(Beginning of Source records)

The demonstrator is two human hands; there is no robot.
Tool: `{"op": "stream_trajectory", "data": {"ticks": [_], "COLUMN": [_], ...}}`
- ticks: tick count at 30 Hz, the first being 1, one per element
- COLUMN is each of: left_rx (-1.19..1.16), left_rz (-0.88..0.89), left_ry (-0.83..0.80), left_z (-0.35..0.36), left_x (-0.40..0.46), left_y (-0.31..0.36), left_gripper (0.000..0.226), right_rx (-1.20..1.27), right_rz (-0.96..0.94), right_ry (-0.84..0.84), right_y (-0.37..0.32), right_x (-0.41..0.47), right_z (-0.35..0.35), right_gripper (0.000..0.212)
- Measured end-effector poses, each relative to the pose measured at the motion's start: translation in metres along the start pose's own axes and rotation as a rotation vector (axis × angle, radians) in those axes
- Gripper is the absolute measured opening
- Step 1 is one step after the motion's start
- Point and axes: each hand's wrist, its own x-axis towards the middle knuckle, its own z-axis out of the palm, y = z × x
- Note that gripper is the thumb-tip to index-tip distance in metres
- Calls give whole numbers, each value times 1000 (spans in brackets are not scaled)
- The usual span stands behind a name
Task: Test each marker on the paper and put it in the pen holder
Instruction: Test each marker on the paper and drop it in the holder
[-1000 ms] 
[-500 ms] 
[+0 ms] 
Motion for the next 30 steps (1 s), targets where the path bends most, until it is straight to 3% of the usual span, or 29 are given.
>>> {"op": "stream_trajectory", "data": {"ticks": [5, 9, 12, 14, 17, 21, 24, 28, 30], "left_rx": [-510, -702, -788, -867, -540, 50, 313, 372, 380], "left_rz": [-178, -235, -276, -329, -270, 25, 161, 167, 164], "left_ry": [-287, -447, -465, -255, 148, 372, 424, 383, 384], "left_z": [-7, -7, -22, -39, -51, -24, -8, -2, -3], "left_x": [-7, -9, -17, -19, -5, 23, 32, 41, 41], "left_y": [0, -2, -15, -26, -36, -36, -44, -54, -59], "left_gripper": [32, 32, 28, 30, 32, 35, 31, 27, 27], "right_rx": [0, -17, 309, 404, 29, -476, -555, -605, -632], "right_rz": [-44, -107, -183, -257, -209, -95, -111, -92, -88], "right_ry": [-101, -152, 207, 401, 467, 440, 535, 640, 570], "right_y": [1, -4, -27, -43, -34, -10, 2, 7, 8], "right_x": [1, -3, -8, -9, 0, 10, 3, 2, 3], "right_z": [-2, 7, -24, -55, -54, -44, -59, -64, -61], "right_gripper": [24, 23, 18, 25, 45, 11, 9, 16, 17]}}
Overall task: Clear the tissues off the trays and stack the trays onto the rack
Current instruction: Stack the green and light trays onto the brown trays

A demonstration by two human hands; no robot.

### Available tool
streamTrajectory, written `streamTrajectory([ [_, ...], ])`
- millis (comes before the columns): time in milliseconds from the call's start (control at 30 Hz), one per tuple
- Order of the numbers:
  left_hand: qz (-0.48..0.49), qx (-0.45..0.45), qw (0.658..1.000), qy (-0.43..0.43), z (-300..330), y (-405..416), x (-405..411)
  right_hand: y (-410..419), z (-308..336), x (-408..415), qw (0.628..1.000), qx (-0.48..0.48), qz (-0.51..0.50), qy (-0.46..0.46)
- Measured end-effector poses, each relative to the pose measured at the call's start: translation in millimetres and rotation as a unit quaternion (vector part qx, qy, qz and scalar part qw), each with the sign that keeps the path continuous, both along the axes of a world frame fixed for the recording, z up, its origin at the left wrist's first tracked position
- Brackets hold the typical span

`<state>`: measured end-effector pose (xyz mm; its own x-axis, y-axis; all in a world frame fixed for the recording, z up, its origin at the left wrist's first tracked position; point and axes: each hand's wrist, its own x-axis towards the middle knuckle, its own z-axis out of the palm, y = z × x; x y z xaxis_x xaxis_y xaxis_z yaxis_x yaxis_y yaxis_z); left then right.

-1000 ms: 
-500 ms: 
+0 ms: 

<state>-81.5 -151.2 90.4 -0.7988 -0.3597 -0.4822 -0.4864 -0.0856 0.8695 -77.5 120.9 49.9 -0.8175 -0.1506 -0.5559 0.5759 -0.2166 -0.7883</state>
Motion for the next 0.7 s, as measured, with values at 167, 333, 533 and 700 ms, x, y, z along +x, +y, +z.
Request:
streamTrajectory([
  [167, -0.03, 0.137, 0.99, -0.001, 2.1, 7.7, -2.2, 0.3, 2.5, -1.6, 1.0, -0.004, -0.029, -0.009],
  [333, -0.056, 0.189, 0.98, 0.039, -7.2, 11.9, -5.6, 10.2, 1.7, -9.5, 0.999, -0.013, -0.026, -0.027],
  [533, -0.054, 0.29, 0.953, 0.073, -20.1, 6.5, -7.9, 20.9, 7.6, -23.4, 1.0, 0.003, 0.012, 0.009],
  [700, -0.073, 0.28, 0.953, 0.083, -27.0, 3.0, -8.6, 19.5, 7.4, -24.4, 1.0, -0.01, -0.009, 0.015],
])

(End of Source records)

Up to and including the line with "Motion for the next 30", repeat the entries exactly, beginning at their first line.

**Exercise result:**
The demonstrator is two human hands; there is no robot.
Tool: `{"op": "stream_trajectory", "data": {"ticks": [_], "COLUMN": [_], ...}}`
- ticks: tick count at 30 Hz, the first being 1, one per element
- COLUMN is each of: left_rx (-1.19..1.16), left_rz (-0.88..0.89), left_ry (-0.83..0.80), left_z (-0.35..0.36), left_x (-0.40..0.46), left_y (-0.31..0.36), left_gripper (0.000..0.226), right_rx (-1.20..1.27), right_rz (-0.96..0.94), right_ry (-0.84..0.84), right_y (-0.37..0.32), right_x (-0.41..0.47), right_z (-0.35..0.35), right_gripper (0.000..0.212)
- Measured end-effector poses, each relative to the pose measured at the motion's start: translation in metres along the start pose's own axes and rotation as a rotation vector (axis × angle, radians) in those axes
- Gripper is the absolute measured opening
- Step 1 is one step after the motion's start
- Point and axes: each hand's wrist, its own x-axis towards the middle knuckle, its own z-axis out of the palm, y = z × x
- Note that gripper is the thumb-tip to index-tip distance in metres
- Calls give whole numbers, each value times 1000 (spans in brackets are not scaled)
- The usual span stands behind a name
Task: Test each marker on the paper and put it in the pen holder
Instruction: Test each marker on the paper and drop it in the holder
[-1000 ms] 
[-500 ms] 
[+0 ms] 
Motion for the next 30 steps (1 s), targets where the path bends most, until it is straight to 3% of the usual span, or 29 are given.

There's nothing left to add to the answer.